1 “Importing Data into MATLAB from a Database” on page 3-6.
2 “Viewing Information About the Imported Data” on page 3-11.
3 “Exporting Data from MATLAB to a New Record in a Database” on
page 3-14.
4 “Exporting Data from MATLAB, Replacing Existing Data in a Database” on
page 3-20.
5 “Exporting Multiple Records from MATLAB” on page 3-22.
6 “Accessing Metadata” on page 3-26.
7 “Performing Driver Functions” on page 3-33.
8 “Working with Cell Arrays in MATLAB” on page 3-36.
In addition, for those who are interested in objects and methods, see “About
Objects and Methods for the Database Toolbox” on page 3-4.
Examples 1 through 4 use the SampleDB data source. Instructions for setting up
this data source are in Chapter 1, “Installation and Setup.” Examples 5 and 6
use the dbtoolboxdemo data source. Instructions for setting up this data source
are in Chapter 1, “Installation and Setup.” Example 7 is not one you can run
exactly as it is written since it relies on a specific JDBC connection and
database, however, it serves as an illustration of what you can do. Example 8
shows some simple ways to work with cell arrays. Cell arrays are part of
MATLAB’s core functionality, but some users may not be familiar with them.

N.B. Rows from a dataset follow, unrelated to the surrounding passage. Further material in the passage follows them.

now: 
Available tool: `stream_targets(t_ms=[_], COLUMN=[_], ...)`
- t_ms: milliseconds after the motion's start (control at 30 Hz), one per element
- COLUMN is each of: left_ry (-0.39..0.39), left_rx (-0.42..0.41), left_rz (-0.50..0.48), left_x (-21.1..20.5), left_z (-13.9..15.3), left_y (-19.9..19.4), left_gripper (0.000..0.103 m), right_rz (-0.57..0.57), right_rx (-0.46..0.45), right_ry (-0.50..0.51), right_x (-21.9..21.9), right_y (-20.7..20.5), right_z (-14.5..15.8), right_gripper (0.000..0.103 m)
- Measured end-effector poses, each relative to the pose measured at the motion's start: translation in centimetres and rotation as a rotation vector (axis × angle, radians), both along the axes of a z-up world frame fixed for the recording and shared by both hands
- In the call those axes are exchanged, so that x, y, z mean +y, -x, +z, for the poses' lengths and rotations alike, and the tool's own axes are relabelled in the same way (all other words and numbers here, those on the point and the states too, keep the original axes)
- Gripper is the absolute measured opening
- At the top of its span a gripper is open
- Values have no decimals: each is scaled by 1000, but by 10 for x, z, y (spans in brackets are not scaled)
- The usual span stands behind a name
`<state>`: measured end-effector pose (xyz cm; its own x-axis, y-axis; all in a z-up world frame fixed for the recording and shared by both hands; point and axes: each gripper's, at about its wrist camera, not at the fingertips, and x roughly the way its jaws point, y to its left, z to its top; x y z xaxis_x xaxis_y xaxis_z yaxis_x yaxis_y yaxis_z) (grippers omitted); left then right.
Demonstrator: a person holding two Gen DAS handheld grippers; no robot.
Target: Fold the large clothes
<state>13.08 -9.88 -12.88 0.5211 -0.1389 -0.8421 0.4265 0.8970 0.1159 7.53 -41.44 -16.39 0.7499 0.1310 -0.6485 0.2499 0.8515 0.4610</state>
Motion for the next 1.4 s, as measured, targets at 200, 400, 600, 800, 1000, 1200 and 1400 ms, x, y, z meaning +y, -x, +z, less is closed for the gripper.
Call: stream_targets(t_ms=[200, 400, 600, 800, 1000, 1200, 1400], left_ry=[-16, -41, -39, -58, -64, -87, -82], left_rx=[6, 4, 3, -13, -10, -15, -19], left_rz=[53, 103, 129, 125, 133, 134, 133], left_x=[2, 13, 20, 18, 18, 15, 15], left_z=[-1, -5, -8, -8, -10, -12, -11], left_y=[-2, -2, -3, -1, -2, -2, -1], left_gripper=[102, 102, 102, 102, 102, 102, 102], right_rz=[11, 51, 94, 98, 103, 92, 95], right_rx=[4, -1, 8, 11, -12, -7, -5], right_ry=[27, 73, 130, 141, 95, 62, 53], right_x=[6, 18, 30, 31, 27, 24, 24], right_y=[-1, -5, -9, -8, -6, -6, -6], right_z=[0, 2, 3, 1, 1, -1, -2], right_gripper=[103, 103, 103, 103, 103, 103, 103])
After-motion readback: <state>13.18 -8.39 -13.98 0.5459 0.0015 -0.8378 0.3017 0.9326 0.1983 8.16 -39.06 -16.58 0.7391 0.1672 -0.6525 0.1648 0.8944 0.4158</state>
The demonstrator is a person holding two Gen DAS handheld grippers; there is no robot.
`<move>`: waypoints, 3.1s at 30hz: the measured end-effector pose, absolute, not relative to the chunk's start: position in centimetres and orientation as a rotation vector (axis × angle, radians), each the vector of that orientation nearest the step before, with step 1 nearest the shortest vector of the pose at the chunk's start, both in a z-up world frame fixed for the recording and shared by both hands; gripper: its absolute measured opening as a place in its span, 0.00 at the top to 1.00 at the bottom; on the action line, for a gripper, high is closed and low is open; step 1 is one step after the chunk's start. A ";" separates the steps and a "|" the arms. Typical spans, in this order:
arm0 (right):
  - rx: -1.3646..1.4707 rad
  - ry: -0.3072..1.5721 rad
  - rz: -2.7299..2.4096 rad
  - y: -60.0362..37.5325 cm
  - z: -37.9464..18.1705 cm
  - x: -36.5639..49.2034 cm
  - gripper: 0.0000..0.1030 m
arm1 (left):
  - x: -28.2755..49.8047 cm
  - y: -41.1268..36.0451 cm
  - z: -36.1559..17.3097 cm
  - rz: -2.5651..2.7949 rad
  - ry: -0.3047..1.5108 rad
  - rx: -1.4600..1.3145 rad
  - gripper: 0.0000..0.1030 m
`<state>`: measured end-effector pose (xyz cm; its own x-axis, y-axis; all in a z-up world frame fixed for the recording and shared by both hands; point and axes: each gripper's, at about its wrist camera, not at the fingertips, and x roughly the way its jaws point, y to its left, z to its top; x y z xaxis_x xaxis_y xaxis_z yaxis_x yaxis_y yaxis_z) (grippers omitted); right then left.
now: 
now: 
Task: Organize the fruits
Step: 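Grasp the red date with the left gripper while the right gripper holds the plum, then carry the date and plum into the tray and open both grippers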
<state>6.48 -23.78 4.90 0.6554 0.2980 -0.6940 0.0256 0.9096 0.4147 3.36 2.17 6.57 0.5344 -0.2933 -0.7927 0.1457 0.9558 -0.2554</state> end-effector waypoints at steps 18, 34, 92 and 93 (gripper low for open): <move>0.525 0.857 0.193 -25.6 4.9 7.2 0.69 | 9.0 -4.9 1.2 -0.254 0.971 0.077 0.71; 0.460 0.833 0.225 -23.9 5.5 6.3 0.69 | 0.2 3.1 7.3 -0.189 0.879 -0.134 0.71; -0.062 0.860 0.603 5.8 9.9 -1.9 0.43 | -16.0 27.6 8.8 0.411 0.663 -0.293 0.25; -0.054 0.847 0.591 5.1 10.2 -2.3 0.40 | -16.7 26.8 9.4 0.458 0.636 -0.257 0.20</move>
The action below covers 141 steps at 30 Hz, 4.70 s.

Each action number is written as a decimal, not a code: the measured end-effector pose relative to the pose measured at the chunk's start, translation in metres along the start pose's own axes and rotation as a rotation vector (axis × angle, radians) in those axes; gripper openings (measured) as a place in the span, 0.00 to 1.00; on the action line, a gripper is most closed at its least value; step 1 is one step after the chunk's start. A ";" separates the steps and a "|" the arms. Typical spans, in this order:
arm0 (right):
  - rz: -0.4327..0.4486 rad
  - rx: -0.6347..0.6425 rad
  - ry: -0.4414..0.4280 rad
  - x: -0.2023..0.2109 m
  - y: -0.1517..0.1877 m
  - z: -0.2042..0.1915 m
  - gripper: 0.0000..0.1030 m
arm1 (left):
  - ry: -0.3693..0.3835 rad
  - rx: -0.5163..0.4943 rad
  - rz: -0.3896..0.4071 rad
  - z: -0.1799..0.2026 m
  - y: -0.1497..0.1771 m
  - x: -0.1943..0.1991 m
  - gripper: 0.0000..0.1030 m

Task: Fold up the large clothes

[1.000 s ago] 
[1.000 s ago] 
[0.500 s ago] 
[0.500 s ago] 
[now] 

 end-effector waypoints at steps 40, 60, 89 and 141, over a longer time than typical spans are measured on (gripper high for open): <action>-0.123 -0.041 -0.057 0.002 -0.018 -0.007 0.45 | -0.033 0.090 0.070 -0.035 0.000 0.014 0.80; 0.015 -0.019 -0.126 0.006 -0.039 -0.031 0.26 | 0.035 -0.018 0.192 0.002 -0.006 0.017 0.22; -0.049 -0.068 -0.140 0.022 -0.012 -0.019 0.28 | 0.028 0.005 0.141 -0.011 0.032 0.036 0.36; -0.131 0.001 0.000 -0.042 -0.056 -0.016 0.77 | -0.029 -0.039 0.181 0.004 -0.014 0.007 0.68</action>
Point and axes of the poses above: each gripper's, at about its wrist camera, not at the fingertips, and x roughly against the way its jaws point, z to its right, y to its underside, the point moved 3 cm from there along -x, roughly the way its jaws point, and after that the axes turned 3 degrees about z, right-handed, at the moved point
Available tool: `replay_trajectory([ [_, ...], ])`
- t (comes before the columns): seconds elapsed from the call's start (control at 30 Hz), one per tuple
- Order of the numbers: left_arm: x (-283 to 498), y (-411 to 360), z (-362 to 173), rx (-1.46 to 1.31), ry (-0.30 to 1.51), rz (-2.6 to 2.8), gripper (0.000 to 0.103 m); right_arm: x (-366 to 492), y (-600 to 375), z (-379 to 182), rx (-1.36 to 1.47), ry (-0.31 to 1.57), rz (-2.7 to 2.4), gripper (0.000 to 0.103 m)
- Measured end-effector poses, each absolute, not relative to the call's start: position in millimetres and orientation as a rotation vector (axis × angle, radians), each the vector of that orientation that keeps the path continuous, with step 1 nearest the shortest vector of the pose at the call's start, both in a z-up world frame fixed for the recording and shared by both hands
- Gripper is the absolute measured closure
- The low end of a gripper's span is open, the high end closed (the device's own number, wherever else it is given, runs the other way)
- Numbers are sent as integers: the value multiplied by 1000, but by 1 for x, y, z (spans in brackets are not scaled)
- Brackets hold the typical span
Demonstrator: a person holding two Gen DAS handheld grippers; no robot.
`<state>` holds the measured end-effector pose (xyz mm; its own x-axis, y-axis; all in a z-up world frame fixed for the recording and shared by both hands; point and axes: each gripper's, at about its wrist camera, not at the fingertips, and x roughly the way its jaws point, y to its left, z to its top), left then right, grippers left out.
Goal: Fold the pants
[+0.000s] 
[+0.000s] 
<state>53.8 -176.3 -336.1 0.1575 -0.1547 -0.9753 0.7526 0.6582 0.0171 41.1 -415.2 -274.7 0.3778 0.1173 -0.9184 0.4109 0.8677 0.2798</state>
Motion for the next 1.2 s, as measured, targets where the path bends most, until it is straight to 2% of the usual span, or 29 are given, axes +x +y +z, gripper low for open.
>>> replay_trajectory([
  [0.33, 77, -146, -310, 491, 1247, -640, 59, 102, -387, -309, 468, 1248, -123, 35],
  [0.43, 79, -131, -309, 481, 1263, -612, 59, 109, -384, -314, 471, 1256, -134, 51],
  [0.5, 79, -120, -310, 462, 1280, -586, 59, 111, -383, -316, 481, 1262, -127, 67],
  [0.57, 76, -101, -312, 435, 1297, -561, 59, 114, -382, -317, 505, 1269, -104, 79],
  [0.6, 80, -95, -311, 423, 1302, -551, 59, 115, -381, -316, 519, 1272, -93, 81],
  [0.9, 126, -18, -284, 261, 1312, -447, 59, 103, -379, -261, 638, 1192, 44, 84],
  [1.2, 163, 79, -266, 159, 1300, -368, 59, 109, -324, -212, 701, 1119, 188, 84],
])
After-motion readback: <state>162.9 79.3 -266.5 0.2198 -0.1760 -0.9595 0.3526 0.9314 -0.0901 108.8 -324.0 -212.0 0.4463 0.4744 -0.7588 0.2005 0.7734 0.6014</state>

Because the Database Toolbox makes use of cell arrays, some simple examples
are included here.
If your version of Microsoft Access is different than that referred to in
“Installation and Setup”, you might get different results than those presented
here. If your results differ, check your version of Access and check the table and
column names in your databases to see if they are the same as those used in
this tutorial.
3-2
Introduction
M-files containing functions used in examples 1 through 5 are in the
matlab\toolbox\database\dbdemos directory. As you work with the examples
in this chapter, you can open the M-files to see the functions and copy them, or
you can run the M-files to see the results.
For more information on the functions used in this tutorial type doc followed
by the function name, or see the “Function Reference” section.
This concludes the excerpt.